Task directions: This exercise requires an exact output of the listing, images omitted.

== Information shown

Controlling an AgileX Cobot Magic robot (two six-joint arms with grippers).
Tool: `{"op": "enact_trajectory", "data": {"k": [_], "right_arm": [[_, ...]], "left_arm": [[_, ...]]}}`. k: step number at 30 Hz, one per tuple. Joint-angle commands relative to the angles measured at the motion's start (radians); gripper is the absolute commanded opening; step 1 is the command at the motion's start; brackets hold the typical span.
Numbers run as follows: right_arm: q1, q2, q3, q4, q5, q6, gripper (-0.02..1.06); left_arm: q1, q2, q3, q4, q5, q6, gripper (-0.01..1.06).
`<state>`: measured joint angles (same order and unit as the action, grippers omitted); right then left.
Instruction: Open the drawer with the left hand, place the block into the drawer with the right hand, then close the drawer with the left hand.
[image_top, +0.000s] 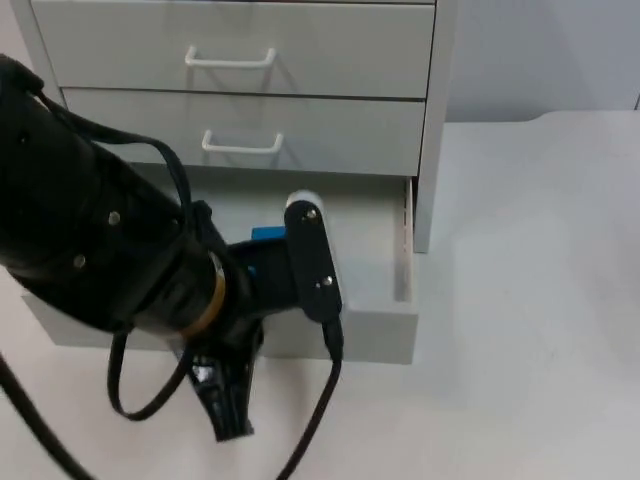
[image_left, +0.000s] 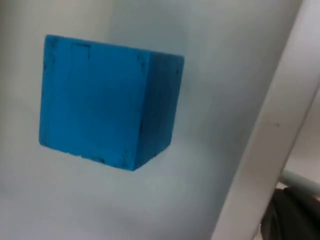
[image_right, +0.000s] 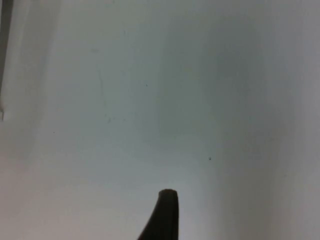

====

Response area:
Controlling an AgileX Cobot Magic robot (two six-joint arms with grippers).
Tool: `{"op": "enact_trajectory", "data": {"k": [_], "right_arm": [[_, ...]], "left_arm": [[_, ...]]}}`. k: step number at 30 Hz, one per tuple. Joint-angle commands relative to the angles measured at the motion's start (radians); gripper is the absolute commanded opening; step 1 is the command at the motion's start; brackets hold the typical span.
Numbers run as follows: right_arm: q1, q2, q3, q4, q5, q6, gripper (-0.02..1.06); left_arm: q1, q2, q3, q4, q5, q6, gripper (-0.01..1.06).
`<state>`: measured joint angles (same order and unit as the action, grippers omitted); right then left.
Instruction: Open the drawer with the left hand, place the block into the drawer with the right hand, then close the drawer with the left hand.
[image_top, +0.000s] 
[image_left, +0.000s] 
[image_right, +0.000s] 

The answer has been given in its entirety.